Na realidade, trata-se de uma contenda entre, por um lado, a pressão para o exercício do direito de cidadania e das liberdades consagradas na Constituição, e por outro, a imposição do medo como mecanismo de controlo autoritário da sociedade.
Os Acontecimentos e os Jacarés
Tudo se deve a uma fuga de informação de um órgão do Estado envolvido no caso, que descreveu, ao Club-K, os detalhes da alegada operação, de forma antecipada a qualquer pronunciamento oficial. O semanário A Capital, controlado pelo aparelho securitário, foi mais longe e pormenorizou, inclusive, a participação individual dos autores no sequestro, tortura e execução de Alves Kamulingue e Isaías Cassule.
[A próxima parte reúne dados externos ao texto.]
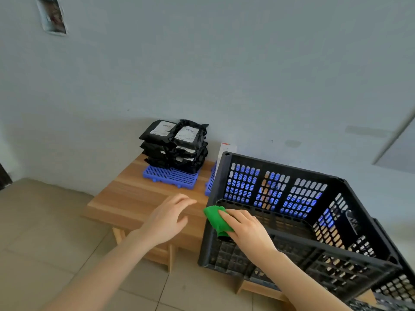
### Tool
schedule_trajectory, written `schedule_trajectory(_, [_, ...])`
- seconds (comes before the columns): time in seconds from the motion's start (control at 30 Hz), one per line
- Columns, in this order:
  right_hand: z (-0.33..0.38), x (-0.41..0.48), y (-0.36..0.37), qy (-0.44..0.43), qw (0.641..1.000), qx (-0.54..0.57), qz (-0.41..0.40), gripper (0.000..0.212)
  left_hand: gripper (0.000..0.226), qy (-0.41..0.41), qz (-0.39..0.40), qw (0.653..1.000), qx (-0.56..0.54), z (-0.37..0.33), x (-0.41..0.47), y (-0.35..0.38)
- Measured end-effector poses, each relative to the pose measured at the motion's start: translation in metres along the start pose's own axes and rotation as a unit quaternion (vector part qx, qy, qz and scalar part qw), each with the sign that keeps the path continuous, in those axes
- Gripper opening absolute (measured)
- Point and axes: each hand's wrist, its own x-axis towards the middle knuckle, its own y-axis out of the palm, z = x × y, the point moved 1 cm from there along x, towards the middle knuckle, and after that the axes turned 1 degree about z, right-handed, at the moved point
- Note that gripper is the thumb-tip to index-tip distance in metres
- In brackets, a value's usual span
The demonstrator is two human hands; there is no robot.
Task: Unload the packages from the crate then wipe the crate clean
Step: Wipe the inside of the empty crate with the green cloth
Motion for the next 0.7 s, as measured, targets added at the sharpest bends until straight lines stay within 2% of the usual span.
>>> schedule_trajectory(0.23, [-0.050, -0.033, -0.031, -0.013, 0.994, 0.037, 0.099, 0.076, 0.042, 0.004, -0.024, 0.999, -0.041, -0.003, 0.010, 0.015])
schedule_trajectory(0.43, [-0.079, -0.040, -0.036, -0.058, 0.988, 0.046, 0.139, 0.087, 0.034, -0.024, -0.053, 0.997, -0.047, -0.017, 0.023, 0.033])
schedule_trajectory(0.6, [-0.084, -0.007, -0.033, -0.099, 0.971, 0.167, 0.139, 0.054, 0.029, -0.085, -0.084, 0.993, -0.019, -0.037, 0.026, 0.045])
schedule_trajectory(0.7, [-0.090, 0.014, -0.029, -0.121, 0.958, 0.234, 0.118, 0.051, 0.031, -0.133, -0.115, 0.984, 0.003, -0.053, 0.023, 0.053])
Também informou como, supostamente, os agentes da Polícia Nacional, da Direcção Provincial de Investigação Criminal (DPIC) e dos Serviços de Inteligência e de Segurança de Estado (SINSE), atiraram o corpo de uma das vítimas aos jacarés que, ao devorarem o malogrado, engoliram a principal prova do crime, o seu corpo.
A execução sumária dos dois activistas deveu-se à sua participação numa tentativa frustrada de realização de uma manifestação, então marcada para 27 de Maio de 2012, que pretendia juntar cerca de dois mil ex-militares, a maioria dos quais desvinculados da Unidade de Guarda Presidencial, que pretendiam protestar pela falta de pagamento das suas pensões.
Os Argumentos da UNITA
A UNITA, em comunicado emitido a 15 de Novembro, convocou uma manifestação para Sábado, 23 de Novembro, em todo o país. A UNITA apela à participação de todos os angolanos, independentemente da sua filiação partidária, numa demonstração pacífica e dentro dos termos da lei, em defesa da democracia e da liberdade.
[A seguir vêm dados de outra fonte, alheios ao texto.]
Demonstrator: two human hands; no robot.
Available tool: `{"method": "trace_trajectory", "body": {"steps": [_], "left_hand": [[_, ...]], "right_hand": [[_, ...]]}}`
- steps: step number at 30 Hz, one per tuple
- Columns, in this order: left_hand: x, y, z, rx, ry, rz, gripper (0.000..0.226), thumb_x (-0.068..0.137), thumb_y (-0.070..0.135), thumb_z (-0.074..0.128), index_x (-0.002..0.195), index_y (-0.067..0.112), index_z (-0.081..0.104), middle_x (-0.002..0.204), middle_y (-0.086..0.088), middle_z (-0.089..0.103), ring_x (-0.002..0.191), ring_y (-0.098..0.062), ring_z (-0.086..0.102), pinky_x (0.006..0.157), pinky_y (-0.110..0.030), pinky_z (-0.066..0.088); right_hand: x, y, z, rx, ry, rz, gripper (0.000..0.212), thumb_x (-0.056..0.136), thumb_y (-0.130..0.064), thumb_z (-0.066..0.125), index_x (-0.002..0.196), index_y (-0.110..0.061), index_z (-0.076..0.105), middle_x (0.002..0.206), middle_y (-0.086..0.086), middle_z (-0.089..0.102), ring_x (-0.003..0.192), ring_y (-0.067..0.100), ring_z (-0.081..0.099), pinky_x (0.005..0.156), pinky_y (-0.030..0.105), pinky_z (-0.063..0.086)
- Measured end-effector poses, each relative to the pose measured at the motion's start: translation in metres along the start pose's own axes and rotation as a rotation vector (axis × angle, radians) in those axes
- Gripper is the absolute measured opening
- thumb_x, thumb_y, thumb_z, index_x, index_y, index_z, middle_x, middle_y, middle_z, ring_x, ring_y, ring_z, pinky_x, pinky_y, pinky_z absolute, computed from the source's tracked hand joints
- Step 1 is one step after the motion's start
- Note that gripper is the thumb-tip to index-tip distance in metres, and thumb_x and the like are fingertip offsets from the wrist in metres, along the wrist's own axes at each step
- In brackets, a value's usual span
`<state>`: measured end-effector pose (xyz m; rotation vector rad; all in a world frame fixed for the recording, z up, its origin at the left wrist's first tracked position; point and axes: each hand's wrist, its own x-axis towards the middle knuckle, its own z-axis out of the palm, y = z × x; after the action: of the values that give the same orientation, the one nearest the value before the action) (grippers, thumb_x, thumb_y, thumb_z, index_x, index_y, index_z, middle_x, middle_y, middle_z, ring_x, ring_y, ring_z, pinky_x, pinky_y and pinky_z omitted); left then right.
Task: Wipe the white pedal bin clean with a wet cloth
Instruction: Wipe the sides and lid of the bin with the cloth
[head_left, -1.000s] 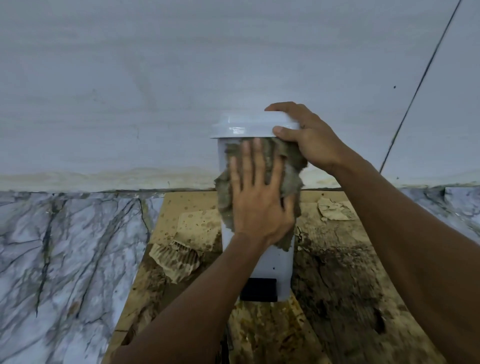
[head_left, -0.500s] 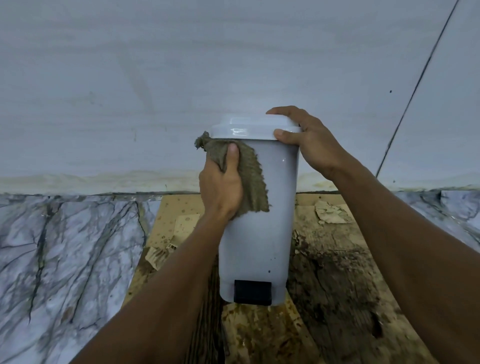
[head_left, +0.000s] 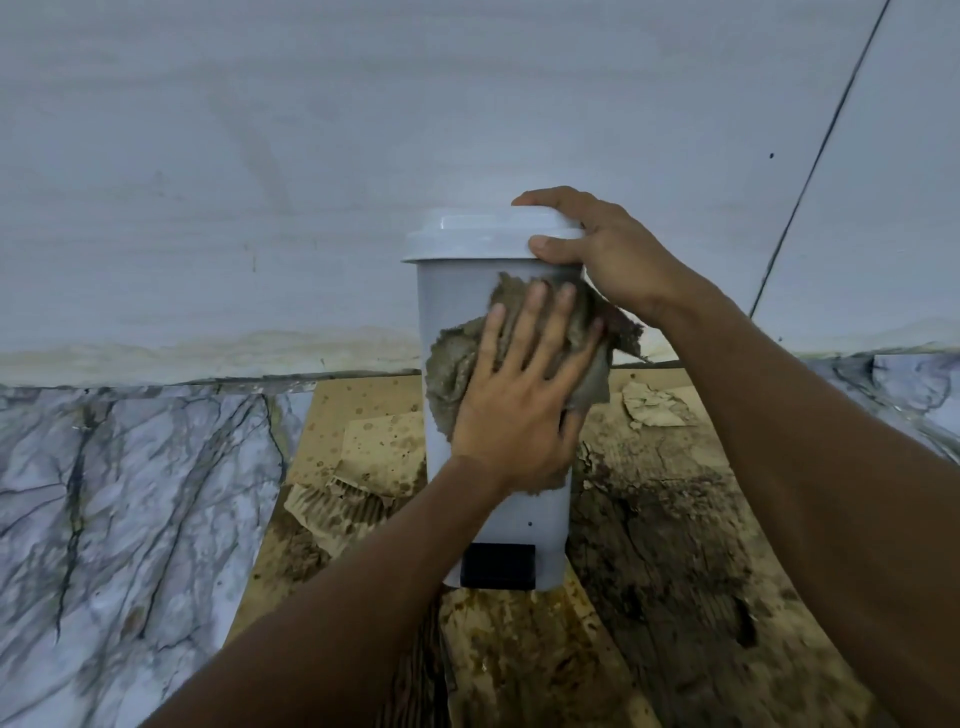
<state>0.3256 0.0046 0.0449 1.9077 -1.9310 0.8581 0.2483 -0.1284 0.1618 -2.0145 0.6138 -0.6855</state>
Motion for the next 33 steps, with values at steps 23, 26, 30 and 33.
{"method": "trace_trajectory", "body": {"steps": [23,26,30,33], "left_hand": [[-0.049,-0.005,0.016,0.110,-0.236,0.602,0.061,0.096,0.054,0.046,0.134,0.010,0.064,0.150,-0.017,0.052,0.150,-0.035,0.032,0.126,-0.052,-0.009],[-0.035,-0.024,0.009,0.031,-0.109,0.454,0.065,0.100,0.054,0.038,0.150,0.013,0.047,0.163,-0.016,0.033,0.155,-0.034,0.020,0.127,-0.053,0.001],[-0.009,-0.045,-0.002,-0.040,0.047,0.149,0.065,0.101,0.049,0.031,0.158,0.016,0.034,0.166,-0.018,0.024,0.155,-0.036,0.016,0.126,-0.056,0.008],[-0.008,-0.059,-0.004,-0.164,0.161,-0.056,0.063,0.101,0.041,0.040,0.157,0.012,0.035,0.165,-0.022,0.023,0.155,-0.040,0.013,0.124,-0.061,0.013]], "right_hand": [[0.001,0.004,0.001,0.103,-0.005,0.002,0.034,0.091,-0.024,0.066,0.123,-0.037,0.064,0.133,-0.005,0.055,0.117,0.008,0.055,0.090,0.019,0.043],[0.003,0.005,0.003,0.111,0.006,-0.002,0.034,0.089,-0.025,0.066,0.122,-0.036,0.064,0.133,-0.003,0.056,0.118,0.010,0.054,0.091,0.020,0.043],[0.003,0.007,0.002,0.106,0.015,-0.020,0.040,0.078,-0.034,0.066,0.118,-0.037,0.066,0.133,0.001,0.057,0.119,0.015,0.056,0.101,0.026,0.045],[0.004,0.009,0.002,0.099,0.022,-0.035,0.036,0.078,-0.036,0.065,0.114,-0.042,0.066,0.133,0.000,0.059,0.120,0.017,0.056,0.105,0.035,0.046]]}}
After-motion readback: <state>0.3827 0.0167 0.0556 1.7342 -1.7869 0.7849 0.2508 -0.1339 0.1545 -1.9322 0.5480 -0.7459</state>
No seu comunicado, a UNITA lembra também os crimes cometidos sob os auspícios do MPLA, em 1975, durante a guerra civil. Menciona ainda os assassinatos selectivos de políticos e jornalistas que ocorreram nos anos 90 e na década seguinte.
A UNITA cometeu assim um erro político crasso pelo qual merece ser criticada. Ao referir-se aos crimes políticos do passado, atribuídos ao MPLA, a UNITA deve ter em perspectiva que também é responsável por um rol de crimes políticos, que não são poucos, cometidos no mesmo período. É um grave lapso de memória.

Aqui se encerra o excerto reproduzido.